Crystals suitable for X-ray study were obtained by layering of a CH₂Cl₂ solution with hexanes, with the exception of complex 17 (1,2-difluorobenzene/hexanes). Crystals were mounted in oil on glass fibers and fixed in the cold nitrogen stream on a diffractometer. X-ray diffraction experiments were carried out with an Oxford Diffraction Xcalibur-3/Sapphire3-CCD diffractometer, using graphite-monochromated Mo Kα radiation (λ = 0.71073 Å) at 140 K. Data were processed using the CrystAlisPro-CCD and -RED software.⁴⁸ The principal crystallographic data and refinement parameters are given in Table S1 (Supporting Information). The CH₂ (C3 atom) and methyl groups (C17 and C18 atoms) were disordered over two positions with occupancies of 0.65/0.35 and 0.62/0.38, respectively. The Cl1 and I2 atoms for complex 24c were disordered into two positions linked by a center of inversion with equal occupancies. The complex [{(^AdCAAC)Au}₃(μ₃-O)]⁺OH^– crystallizes with two independent molecules and half of a benzene molecule. The oxygen atoms of the hydroxide counteranion for [{(^AdCAAC)Au}₃(μ₃-O)]⁺OH^– were not refined anisotropically, due to disorder problems masked by the presence of the disordered solvent molecules. For the final refinement, the contribution of severely disordered CH₂Cl₂ molecules in crystals of 7, 14, and [{(^AdCAAC)Au}₃(μ₃-O)]⁺OH^– were removed from the diffraction data with PLATON/SQUEEZE.^49,50 The structures were solved by direct methods and refined by the full-matrix least squares against F² in an anisotropic (for non-hydrogen atoms) approximation. All hydrogen atom positions were refined in an isotropic approximation in the “riding” model with the U_iso(H) parameters equal to 1.2[U_eq(C_i)] and for methyl groups equal to 1.5[U_eq(C_ii)], where U(C_i) and U(C_ii) are respectively the equivalent thermal parameters of the carbon atoms to which the corresponding H atoms are bonded. The hydrogen atom of the hydroxide counteranion in [{(^AdCAAC)Au}₃(μ₃-O)]⁺OH^– was not located. All calculations were performed using the SHELXTL software.⁵¹ Intensities for complex 14 and [{(^AdCAAC)Au}₃(μ₃-O)]⁺OH^– were collected at 100(2) K on a Bruker-Nonius Roper CCD diffractometer, equipped with Mo Kα radiation and a graphite monochromator at the EPSRC National Crystallography service, Southampton, U.K.⁵² Data were processed using CrystalClear-SM Expert 3.1 b21 (Rigaku, 2012) programs.

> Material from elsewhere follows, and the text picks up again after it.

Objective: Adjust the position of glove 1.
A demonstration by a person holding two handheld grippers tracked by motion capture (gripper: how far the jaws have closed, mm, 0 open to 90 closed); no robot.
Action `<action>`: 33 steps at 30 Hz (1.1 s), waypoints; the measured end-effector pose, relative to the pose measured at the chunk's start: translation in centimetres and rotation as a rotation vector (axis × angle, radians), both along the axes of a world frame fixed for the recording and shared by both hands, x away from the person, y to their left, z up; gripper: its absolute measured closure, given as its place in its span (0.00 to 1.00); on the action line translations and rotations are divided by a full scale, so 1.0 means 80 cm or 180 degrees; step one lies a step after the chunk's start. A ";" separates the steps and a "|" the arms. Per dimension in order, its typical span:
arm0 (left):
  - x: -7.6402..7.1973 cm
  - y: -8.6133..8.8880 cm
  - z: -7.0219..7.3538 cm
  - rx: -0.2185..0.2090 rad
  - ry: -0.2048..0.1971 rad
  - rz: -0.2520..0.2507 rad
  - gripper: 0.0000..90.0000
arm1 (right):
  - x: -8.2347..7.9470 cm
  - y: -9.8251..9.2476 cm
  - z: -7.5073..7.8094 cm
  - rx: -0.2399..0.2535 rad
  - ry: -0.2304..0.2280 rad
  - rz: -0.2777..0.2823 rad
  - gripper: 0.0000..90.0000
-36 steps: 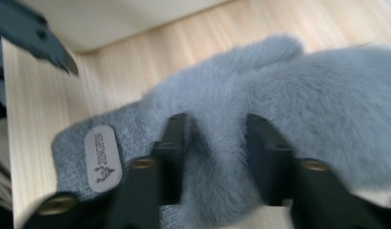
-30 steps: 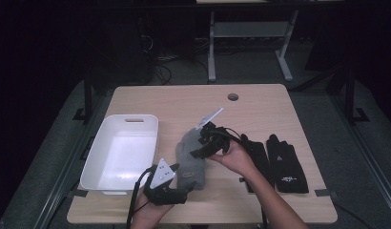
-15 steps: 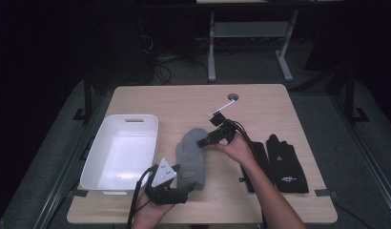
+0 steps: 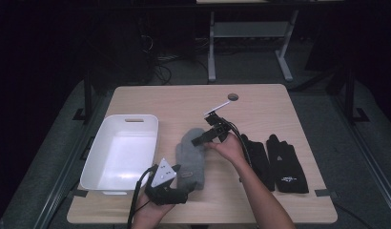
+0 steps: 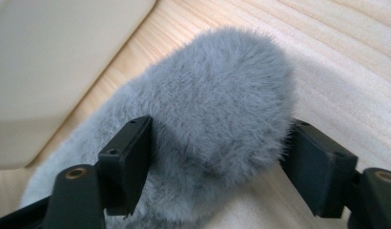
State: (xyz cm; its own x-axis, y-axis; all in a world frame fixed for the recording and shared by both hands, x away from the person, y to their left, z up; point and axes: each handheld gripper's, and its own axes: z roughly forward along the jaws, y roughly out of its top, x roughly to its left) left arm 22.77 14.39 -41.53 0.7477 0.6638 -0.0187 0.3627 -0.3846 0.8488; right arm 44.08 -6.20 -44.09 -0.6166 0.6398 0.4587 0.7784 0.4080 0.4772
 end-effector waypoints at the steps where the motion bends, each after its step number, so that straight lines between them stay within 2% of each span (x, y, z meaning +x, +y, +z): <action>1: 0.000 0.000 0.000 0.0000 0.0002 0.0002 0.25 | 0.000 0.003 -0.001 -0.0033 -0.0015 0.0009 0.33; 4: 0.000 0.001 0.000 -0.0015 0.0010 0.0013 0.25 | 0.000 0.012 -0.005 -0.0181 -0.0040 0.0031 0.37; 6: 0.000 0.001 0.000 -0.0011 0.0012 0.0012 0.25 | 0.000 0.014 -0.006 -0.0214 -0.0029 0.0017 0.38; 8: 0.000 0.001 0.000 -0.0012 0.0013 0.0015 0.25 | -0.001 0.018 -0.012 -0.0228 0.0034 0.0001 0.47; 9: 0.000 0.000 0.000 -0.0013 0.0019 0.0018 0.25 | -0.001 0.018 -0.012 -0.0228 0.0034 0.0001 0.47; 10: 0.000 0.000 0.000 -0.0020 0.0021 0.0022 0.25 | -0.002 0.020 -0.013 -0.0204 0.0014 0.0028 0.56; 11: 0.000 0.000 0.000 -0.0022 0.0025 0.0022 0.25 | -0.002 0.020 -0.013 -0.0204 0.0014 0.0028 0.56; 12: 0.000 0.000 0.000 -0.0024 0.0027 0.0021 0.25 | -0.004 0.022 -0.012 -0.0202 -0.0059 0.0107 0.67; 13: 0.000 0.000 0.000 -0.0024 0.0025 0.0020 0.25 | -0.004 0.022 -0.012 -0.0202 -0.0059 0.0107 0.67; 15: -0.001 0.000 0.000 -0.0019 0.0032 0.0023 0.25 | -0.006 0.022 -0.010 -0.0211 -0.0095 0.0136 0.76; 16: 0.000 0.000 0.000 -0.0027 0.0030 0.0024 0.25 | -0.007 0.017 -0.009 -0.0164 -0.0118 0.0153 0.81; 19: 0.001 0.001 0.000 -0.0020 0.0037 0.0019 0.25 | -0.010 0.009 -0.006 -0.0100 -0.0162 0.0183 0.84; 22: 0.001 0.000 0.000 -0.0059 0.0080 0.0015 0.25 | -0.013 0.001 -0.001 -0.0104 -0.0205 0.0217 0.84; 26: 0.006 -0.005 0.002 -0.0114 0.0140 0.0024 0.26 | -0.023 -0.024 0.016 -0.0237 -0.0353 0.0296 0.85; 27: 0.006 -0.005 0.002 -0.0114 0.0140 0.0024 0.26 | -0.023 -0.024 0.016 -0.0237 -0.0353 0.0296 0.85; 31: 0.012 -0.011 0.004 -0.0138 0.0187 0.0033 0.26 | -0.033 -0.049 0.023 -0.0329 -0.0434 0.0305 0.85; 33: 0.018 -0.019 0.003 -0.0174 0.0278 0.0038 0.26 | -0.038 -0.069 0.027 -0.0368 -0.0481 0.0268 0.85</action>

Supporting Information Available

Tables, figures, and CIF files giving crystallographic data for compounds 7, 11, 14, 16–18, 20a/24, 20b, 21a,b, 23, 24a–c, 26, (^AdCAAC)AuX (X = Br, I), and [{(^AdCAAC)Au}₃(μ₃-O)]⁺OH^– and ¹H and ¹³C{¹H} NMR spectra for complex 14. This material is available free of charge via the Internet at http://pubs.acs.org.

The authors declare no competing financial interest.

Dedication

Dedicated to the memory of Professor Michael F. Lappert, a superbly inventive pioneer of organometallic chemistry and a much-missed friend.